Go through the listing below. Copy each line that has the string "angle".

★ ★ ★ ★

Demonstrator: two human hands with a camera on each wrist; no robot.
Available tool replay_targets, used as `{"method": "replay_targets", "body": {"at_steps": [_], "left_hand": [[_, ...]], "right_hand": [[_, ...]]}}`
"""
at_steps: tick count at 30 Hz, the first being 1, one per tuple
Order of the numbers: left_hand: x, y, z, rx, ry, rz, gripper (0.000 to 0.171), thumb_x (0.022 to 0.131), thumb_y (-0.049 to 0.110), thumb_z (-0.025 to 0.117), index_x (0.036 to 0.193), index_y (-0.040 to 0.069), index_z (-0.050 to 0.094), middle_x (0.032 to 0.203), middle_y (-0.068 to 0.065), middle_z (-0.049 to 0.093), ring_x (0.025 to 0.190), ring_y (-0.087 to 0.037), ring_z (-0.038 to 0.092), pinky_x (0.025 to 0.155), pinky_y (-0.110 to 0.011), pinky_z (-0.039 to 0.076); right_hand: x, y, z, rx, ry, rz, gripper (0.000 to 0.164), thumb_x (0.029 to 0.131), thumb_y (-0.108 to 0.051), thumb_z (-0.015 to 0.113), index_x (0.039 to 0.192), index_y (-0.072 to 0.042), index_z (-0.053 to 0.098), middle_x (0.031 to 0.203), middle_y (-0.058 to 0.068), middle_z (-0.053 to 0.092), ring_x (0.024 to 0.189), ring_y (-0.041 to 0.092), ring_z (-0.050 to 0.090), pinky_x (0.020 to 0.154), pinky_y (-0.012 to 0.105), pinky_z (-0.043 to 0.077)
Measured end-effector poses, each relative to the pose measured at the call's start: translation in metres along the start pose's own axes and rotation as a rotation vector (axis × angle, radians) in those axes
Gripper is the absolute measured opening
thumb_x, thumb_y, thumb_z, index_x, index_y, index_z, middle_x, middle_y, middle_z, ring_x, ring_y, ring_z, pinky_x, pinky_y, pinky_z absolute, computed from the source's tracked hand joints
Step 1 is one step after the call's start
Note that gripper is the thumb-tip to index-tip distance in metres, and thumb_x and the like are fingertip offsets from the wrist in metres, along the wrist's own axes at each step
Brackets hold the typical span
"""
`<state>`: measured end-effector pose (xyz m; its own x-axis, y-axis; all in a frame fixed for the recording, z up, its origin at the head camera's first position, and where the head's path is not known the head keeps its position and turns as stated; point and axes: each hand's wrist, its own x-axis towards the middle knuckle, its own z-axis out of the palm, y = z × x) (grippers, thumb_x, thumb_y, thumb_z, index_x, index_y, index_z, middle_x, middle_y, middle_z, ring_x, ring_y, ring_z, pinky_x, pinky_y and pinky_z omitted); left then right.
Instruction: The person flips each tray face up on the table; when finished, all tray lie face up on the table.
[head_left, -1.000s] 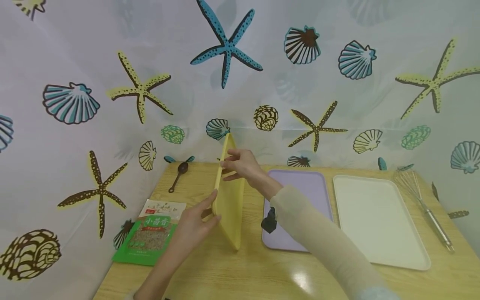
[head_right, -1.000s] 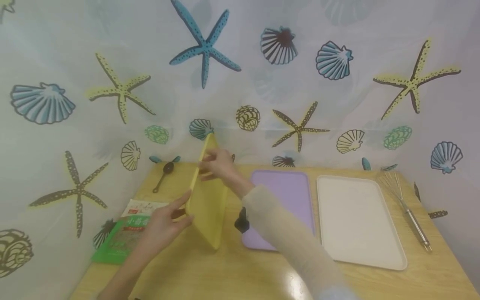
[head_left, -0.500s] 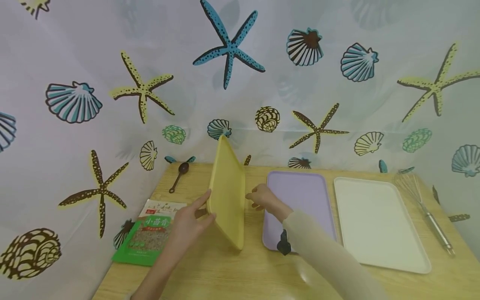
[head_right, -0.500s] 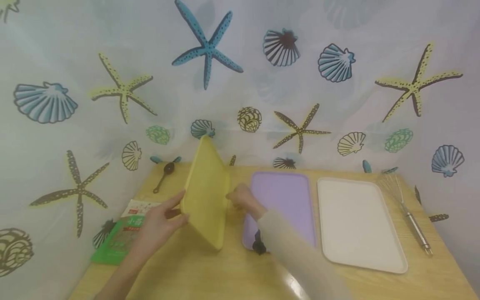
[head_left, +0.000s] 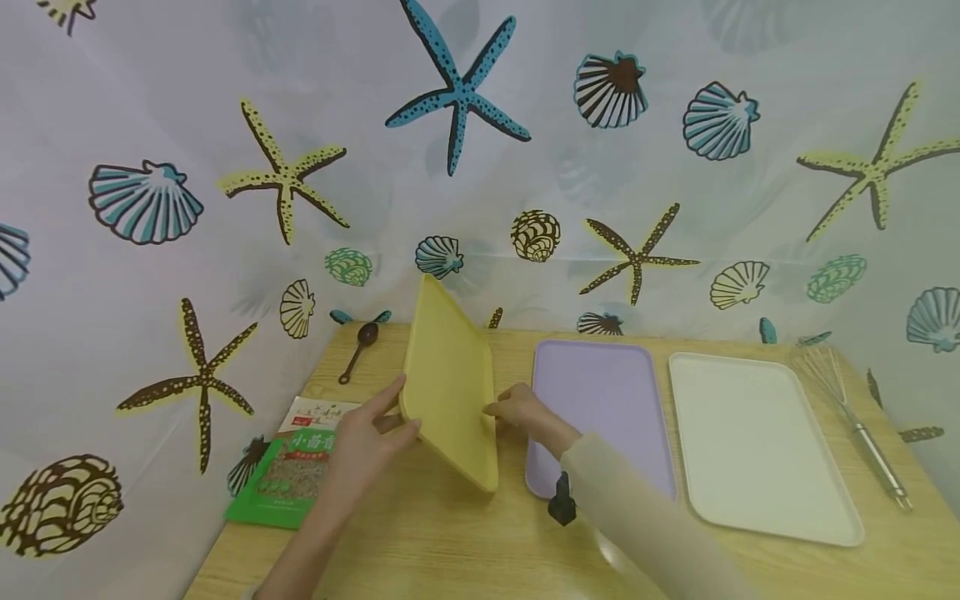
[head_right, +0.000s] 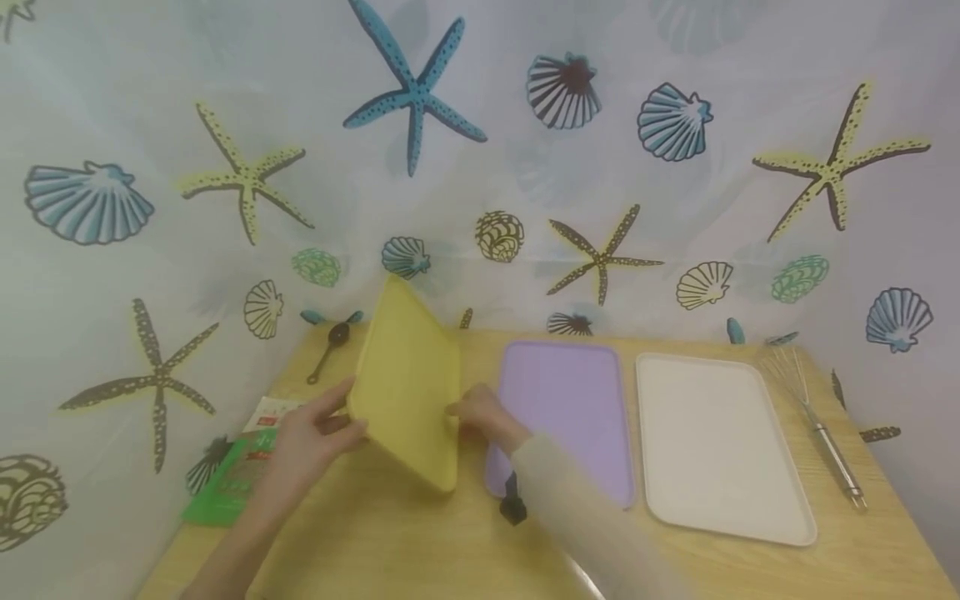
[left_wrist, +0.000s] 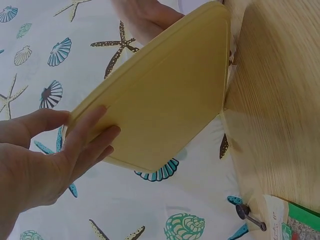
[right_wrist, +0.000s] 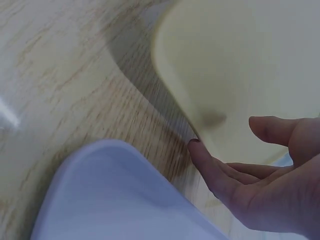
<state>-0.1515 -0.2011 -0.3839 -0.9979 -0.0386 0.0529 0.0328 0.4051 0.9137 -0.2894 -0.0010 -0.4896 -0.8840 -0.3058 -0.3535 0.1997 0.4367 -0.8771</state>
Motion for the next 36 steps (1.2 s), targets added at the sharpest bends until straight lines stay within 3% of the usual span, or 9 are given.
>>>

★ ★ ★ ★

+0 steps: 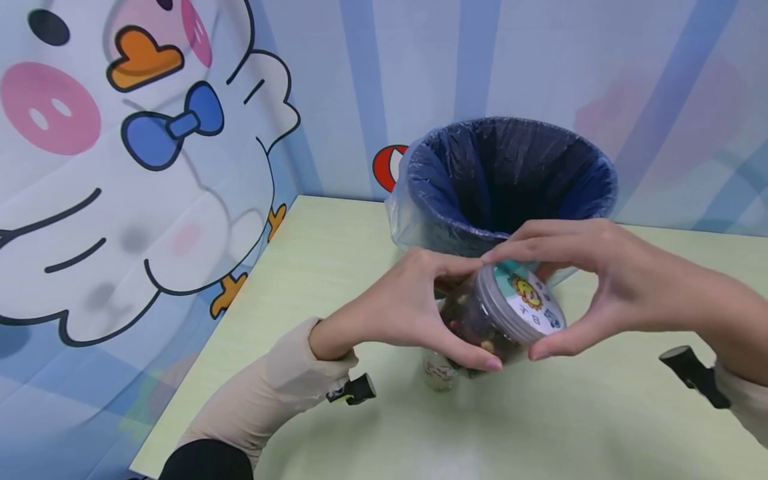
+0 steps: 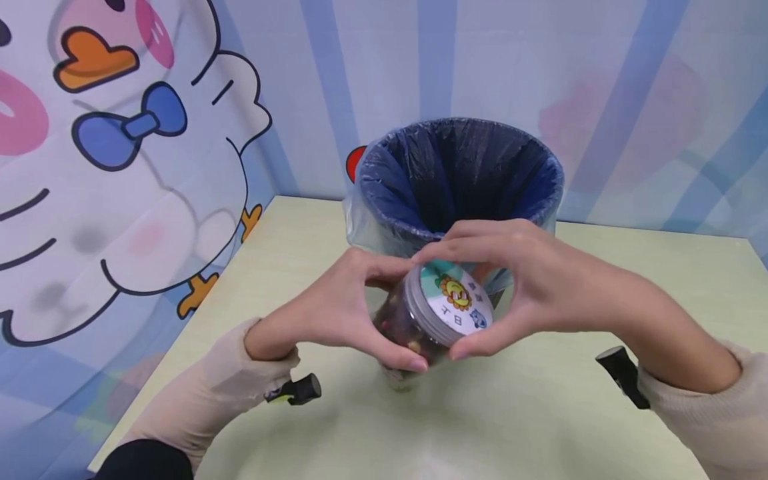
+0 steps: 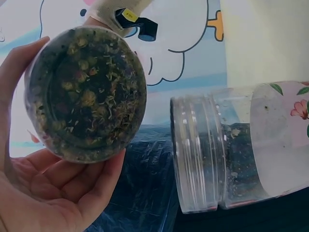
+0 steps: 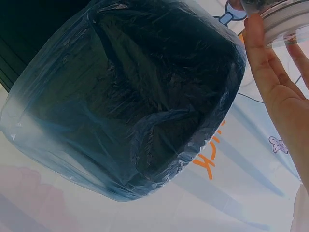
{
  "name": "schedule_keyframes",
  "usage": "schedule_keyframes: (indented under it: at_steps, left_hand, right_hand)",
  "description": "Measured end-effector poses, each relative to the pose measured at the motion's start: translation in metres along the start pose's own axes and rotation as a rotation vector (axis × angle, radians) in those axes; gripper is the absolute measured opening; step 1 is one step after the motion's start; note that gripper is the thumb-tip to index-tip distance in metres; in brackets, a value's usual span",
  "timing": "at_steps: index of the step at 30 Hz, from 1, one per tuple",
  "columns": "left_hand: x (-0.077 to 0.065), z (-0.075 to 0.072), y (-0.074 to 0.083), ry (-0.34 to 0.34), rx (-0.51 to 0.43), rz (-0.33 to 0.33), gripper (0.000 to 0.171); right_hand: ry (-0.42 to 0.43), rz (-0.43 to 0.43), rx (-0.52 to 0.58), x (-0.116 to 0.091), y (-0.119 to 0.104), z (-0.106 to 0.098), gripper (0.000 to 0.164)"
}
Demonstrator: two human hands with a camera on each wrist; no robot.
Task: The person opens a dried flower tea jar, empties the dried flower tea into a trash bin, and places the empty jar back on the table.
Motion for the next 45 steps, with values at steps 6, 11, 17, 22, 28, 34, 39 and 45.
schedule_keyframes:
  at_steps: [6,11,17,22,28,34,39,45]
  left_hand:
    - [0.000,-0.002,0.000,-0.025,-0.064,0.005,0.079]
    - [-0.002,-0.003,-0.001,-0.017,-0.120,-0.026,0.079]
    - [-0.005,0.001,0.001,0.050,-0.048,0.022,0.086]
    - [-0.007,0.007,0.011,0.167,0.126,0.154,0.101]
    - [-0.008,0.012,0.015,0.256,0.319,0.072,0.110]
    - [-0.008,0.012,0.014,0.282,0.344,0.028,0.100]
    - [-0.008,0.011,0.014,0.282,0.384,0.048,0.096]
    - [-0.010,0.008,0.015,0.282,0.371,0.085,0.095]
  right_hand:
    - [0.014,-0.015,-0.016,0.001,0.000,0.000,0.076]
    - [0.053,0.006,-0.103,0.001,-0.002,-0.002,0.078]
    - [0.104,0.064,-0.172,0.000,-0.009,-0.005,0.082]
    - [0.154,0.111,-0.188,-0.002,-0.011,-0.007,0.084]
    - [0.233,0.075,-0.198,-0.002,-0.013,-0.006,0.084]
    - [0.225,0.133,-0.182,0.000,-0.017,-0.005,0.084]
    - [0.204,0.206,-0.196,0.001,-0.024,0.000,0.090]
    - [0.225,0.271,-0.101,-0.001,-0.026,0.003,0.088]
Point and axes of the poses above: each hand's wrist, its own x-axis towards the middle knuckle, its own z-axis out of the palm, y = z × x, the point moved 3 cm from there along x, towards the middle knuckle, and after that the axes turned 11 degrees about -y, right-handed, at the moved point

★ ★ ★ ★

Answer for the task:
Measured end-effector poses, each relative to the pose measured at the call's start: translation in metres along the start pose's own axes and rotation as a rotation vector (axis × angle, radians) in those axes
  "description": "Measured end-effector poses, each relative to the pose measured at the motion's start: translation in metres along the start pose's own axes and rotation as a rotation vector (axis × angle, radians) in those axes; gripper is the absolute measured opening; step 1 is one step after the motion's start; note that gripper is the thumb-tip to index-tip distance in metres; in brackets, a value's usual span",

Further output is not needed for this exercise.